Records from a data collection
━━━━━━━━

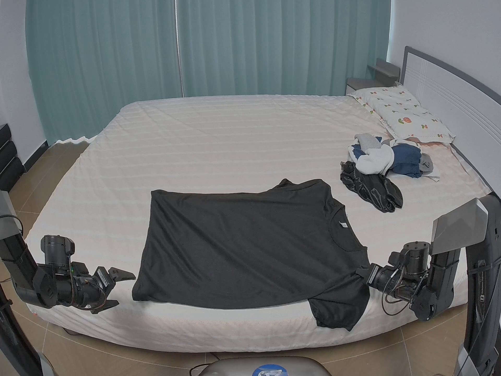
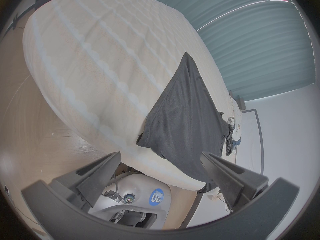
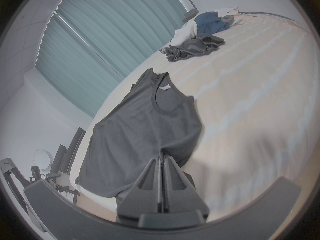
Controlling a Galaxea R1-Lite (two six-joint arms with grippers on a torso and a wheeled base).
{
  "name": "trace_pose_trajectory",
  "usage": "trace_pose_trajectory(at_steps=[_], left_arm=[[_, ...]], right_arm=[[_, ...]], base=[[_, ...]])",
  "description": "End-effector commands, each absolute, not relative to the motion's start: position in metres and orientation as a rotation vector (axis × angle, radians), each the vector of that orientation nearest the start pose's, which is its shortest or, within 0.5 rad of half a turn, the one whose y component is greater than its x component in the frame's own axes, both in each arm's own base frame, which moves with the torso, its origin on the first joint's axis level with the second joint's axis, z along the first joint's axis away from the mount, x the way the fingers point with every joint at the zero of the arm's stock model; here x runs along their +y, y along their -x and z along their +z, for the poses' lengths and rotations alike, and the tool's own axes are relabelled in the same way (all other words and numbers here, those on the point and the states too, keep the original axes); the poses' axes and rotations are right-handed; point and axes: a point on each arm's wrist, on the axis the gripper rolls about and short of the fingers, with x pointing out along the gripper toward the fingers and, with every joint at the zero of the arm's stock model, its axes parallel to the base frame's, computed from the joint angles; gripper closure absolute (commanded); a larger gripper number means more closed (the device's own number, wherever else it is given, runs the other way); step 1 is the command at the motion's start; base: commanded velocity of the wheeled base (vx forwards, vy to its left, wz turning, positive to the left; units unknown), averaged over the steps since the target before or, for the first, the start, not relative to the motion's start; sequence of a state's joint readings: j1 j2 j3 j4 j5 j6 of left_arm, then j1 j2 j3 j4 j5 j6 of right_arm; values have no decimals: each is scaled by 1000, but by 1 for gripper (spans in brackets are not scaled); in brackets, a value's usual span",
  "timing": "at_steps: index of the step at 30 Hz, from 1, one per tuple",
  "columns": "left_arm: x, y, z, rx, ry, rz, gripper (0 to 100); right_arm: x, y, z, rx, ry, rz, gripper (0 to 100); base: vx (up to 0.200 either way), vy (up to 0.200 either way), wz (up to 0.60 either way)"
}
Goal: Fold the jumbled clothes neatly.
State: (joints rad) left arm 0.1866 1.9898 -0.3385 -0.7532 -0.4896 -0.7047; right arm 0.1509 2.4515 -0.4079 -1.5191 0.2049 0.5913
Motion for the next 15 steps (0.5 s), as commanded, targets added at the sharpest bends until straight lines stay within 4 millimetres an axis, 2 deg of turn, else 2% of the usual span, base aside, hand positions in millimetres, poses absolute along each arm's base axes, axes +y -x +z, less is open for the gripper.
trace_pose_trajectory(at_steps=[1,7,12,13,15], left_arm=[[35,-244,15,930,957,32,0],[36,-245,15,929,956,31,0],[36,-245,15,929,956,31,0],[36,-245,15,929,956,31,0],[36,-245,15,928,957,31,0]], right_arm=[[47,-322,-45,553,-591,180,100],[48,-343,-41,528,-593,182,100],[52,-344,-52,560,-588,193,100],[52,-344,-52,560,-588,193,0],[51,-346,-54,547,-585,190,0]], base=[[0,0,0],[0,0,0],[0,0,0],[0,0,0],[0,0,0]])
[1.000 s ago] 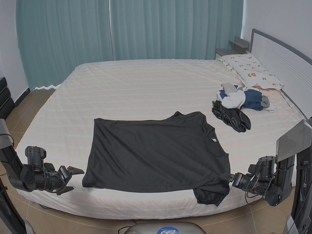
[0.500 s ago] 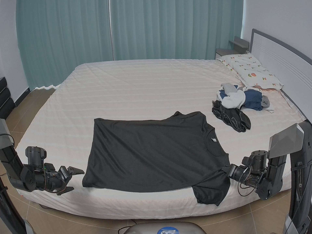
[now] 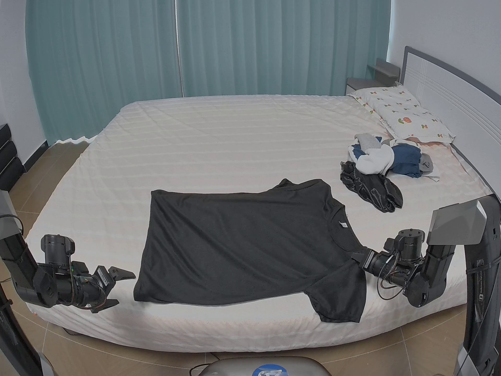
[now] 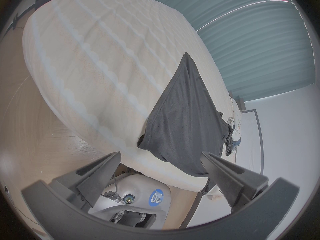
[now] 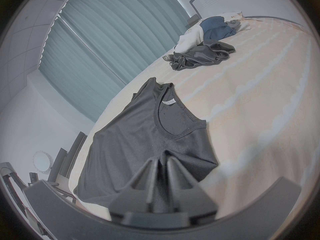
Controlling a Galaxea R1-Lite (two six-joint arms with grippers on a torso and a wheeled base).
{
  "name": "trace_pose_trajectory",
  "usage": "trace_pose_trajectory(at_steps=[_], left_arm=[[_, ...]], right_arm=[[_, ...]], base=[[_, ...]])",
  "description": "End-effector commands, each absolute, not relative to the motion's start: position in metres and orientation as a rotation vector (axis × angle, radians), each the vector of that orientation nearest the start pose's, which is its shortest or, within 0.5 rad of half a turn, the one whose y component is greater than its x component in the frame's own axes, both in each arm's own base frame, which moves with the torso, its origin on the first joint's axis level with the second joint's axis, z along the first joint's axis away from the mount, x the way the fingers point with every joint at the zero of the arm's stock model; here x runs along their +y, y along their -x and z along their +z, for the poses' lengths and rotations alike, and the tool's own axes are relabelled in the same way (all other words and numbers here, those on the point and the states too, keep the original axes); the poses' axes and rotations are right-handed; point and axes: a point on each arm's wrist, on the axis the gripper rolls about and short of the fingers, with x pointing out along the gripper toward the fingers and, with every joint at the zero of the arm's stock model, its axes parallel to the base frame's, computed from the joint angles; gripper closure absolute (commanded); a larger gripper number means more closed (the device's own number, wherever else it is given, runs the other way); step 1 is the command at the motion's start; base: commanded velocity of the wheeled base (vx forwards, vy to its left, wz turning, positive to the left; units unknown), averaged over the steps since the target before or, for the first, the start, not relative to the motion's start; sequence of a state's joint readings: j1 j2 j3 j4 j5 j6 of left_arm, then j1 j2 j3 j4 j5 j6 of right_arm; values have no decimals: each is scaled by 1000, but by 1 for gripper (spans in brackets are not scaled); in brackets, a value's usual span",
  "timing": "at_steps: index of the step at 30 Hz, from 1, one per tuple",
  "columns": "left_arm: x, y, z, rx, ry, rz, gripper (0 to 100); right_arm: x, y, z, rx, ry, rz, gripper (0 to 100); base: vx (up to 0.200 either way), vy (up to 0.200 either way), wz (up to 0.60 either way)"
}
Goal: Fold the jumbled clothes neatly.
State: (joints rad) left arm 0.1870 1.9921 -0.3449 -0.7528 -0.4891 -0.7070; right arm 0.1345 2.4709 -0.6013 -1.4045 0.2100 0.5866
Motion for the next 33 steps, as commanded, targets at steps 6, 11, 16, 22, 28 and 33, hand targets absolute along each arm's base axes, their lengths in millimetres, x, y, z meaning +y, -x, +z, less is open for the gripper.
trace_pose_trajectory(at_steps=[6,11,16,22,28,33], left_arm=[[36,-246,15,926,957,31,0],[36,-246,16,925,957,30,0],[36,-246,15,926,957,31,0],[36,-246,15,925,957,30,0],[36,-246,15,925,957,30,0],[36,-246,15,925,957,30,0]], right_arm=[[26,-329,-41,527,-595,159,0],[18,-301,-36,599,-598,241,0],[21,-275,-46,677,-534,314,0],[32,-271,-65,744,-480,367,0],[40,-276,-67,739,-473,399,0],[42,-278,-69,739,-474,406,0]], base=[[0,0,0],[0,0,0],[0,0,0],[0,0,0],[0,0,0],[0,0,0]])
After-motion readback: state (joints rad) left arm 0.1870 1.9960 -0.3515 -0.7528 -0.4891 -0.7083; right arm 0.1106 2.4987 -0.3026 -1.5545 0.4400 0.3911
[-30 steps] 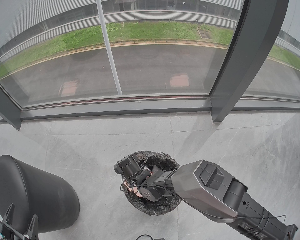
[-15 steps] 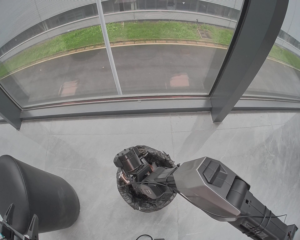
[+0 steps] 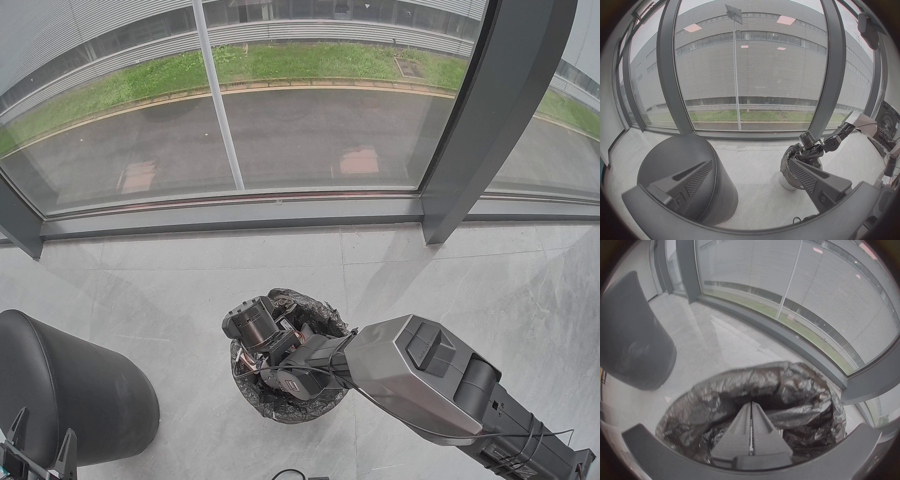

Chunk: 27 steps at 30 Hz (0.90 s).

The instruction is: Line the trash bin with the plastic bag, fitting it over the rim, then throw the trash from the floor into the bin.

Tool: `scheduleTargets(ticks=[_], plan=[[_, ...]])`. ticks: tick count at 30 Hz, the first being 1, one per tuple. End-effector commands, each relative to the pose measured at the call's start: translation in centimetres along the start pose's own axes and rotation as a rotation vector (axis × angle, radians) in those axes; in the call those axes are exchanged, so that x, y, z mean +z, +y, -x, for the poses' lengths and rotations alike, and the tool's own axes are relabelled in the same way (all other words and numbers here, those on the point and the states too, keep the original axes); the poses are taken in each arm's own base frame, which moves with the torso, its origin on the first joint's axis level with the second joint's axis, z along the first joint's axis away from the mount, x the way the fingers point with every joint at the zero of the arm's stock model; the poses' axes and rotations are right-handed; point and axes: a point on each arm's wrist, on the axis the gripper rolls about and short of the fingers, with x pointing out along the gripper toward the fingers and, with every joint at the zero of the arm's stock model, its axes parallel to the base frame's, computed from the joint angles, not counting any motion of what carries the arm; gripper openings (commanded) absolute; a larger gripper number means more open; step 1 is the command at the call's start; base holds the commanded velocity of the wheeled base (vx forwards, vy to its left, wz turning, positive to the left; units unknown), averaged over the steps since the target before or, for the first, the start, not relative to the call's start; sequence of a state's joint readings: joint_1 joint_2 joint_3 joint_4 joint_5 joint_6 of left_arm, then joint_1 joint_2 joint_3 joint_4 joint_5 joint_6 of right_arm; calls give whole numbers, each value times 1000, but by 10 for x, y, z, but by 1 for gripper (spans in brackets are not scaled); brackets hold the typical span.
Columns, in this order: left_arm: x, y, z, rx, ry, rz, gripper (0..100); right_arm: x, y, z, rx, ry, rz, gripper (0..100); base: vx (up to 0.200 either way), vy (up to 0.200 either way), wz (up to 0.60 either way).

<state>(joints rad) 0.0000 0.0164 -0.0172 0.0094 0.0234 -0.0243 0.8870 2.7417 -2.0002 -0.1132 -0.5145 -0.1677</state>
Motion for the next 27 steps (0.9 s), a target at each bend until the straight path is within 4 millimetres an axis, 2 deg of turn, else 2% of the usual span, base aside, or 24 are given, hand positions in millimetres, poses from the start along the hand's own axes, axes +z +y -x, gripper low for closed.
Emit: scheduleTargets(ticks=[1, 3, 6, 7, 8, 9, 10, 15, 16, 17, 18, 21, 23, 27], plan=[[-4, 0, 0, 1, -2, 0, 100, -8, -1, -1, 2, 66, 45, 0, 0, 0, 0], [-4, 0, 0, 0, -2, 0, 100, -9, -4, 0, 4, 93, 59, 0, 0, 0, 0], [-4, 0, 0, 0, -2, 0, 100, -1, -20, 22, 23, 212, 119, 0, 0, 0, 0], [-4, 0, 0, 0, -2, 0, 100, -1, -20, 24, 24, 217, 122, 0, 0, 0, 0], [-4, 0, 0, 1, -2, 0, 100, 4, -30, 39, 35, 282, 159, 0, 0, 0, 0], [-4, 0, 0, 1, -2, 0, 100, 4, -31, 40, 35, 288, 161, 0, 0, 0, 0], [-4, 0, 0, 1, -2, 0, 100, 12, -42, 57, 43, 334, 188, 0, 0, 0, 0], [-4, 0, 0, 0, -2, 0, 100, 28, -80, 102, 36, 444, 214, 0, 0, 0, 0], [-4, 0, 0, 0, -2, 0, 100, 28, -80, 102, 36, 444, 214, 0, 0, 0, 0], [-4, 0, 0, 1, -2, 0, 100, 33, -98, 126, 7, 505, 250, 0, 0, 0, 0], [-4, 0, 0, 1, -2, 0, 100, 33, -104, 134, -1, 532, 269, 0, 0, 0, 0], [-4, 0, 0, 1, -2, 2, 100, 36, -143, 191, -34, 672, 358, 0, 0, 0, 0], [-4, 0, 0, 1, -2, 0, 100, 37, -159, 211, -41, 714, 375, 0, 0, 0, 0], [-4, 0, 0, 1, -2, 0, 100, 34, -203, 275, -65, 813, 426, 0, 0, 0, 0]])
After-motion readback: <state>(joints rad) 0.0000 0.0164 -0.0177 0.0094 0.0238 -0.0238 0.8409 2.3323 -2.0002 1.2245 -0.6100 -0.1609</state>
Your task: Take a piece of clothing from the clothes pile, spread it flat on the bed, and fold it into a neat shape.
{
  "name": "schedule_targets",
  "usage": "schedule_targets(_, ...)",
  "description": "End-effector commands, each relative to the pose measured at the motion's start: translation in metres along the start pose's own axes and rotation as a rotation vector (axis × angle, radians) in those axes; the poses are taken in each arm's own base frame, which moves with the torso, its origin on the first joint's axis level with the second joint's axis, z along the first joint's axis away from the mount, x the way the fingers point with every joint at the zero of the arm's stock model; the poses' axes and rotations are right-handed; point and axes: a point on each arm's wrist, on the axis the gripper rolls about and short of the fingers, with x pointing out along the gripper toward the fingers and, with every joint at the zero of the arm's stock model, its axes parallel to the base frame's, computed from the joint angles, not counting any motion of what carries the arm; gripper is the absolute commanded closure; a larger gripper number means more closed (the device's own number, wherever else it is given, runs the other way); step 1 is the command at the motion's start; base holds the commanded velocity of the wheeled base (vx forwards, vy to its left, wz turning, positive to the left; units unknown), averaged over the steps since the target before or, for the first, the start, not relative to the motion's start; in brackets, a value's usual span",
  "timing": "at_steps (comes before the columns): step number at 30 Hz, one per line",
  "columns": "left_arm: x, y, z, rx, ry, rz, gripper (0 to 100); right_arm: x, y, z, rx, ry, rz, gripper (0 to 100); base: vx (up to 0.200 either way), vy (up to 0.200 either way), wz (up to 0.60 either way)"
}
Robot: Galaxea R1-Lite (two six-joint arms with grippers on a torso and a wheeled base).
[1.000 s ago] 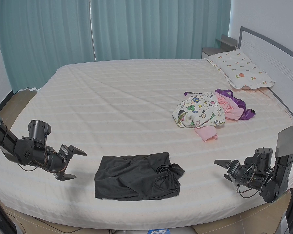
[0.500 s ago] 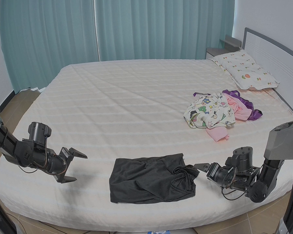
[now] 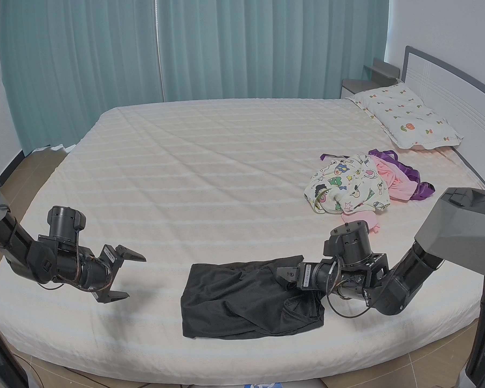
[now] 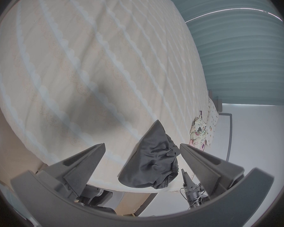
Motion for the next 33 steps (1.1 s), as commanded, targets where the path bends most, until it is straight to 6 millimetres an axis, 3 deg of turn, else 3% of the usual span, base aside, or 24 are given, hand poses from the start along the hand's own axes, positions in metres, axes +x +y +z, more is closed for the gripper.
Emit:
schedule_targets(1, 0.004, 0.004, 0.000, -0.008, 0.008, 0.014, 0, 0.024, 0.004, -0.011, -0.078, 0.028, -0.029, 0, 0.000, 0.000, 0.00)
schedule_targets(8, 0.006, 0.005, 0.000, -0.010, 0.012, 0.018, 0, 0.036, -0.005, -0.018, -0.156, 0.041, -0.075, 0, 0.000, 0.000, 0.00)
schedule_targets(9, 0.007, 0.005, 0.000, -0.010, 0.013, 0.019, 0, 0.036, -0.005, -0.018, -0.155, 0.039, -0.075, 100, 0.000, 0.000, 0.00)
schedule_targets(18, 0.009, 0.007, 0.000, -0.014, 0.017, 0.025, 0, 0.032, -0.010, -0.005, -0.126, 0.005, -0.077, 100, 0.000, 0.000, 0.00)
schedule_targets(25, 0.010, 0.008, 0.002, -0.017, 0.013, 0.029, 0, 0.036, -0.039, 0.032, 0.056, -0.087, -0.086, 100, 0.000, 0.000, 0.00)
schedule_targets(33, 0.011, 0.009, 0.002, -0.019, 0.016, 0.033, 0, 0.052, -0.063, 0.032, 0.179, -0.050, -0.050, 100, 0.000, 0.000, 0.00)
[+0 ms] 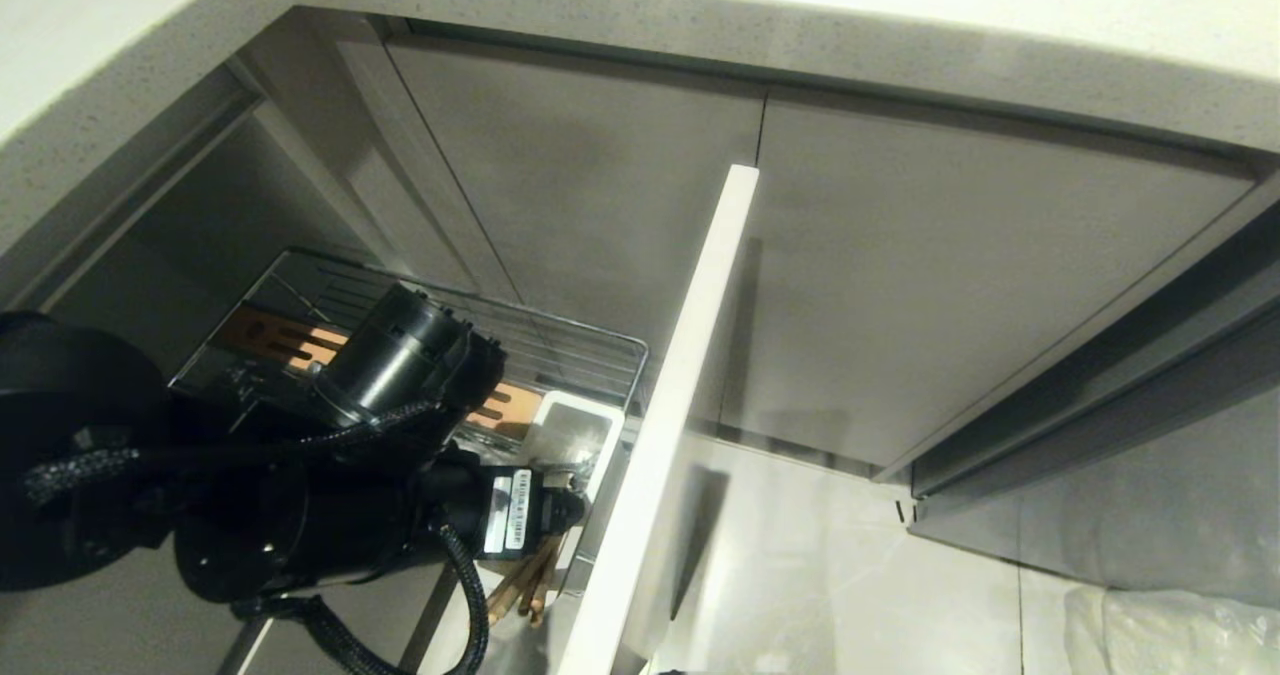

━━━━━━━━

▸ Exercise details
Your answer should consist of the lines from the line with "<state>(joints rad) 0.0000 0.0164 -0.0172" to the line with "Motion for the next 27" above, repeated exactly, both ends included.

▸ Completed task
<state>(joints rad) 0.0000 0.0164 -0.0172 0.0094 0.0234 -0.0243 0.8870 2.7417 -2.0002 -0.1132 -0.5145 -0.1677</state>
Motion for the next 27 steps (0.9 s), a target at each bend until the straight path is within 4 millimetres an axis, 2 deg of turn, else 2% of the usual span, base aside, or 24 are given, hand positions in millimetres, poses from the start along the hand's own axes, axes +z +y -x, gripper low for closed.

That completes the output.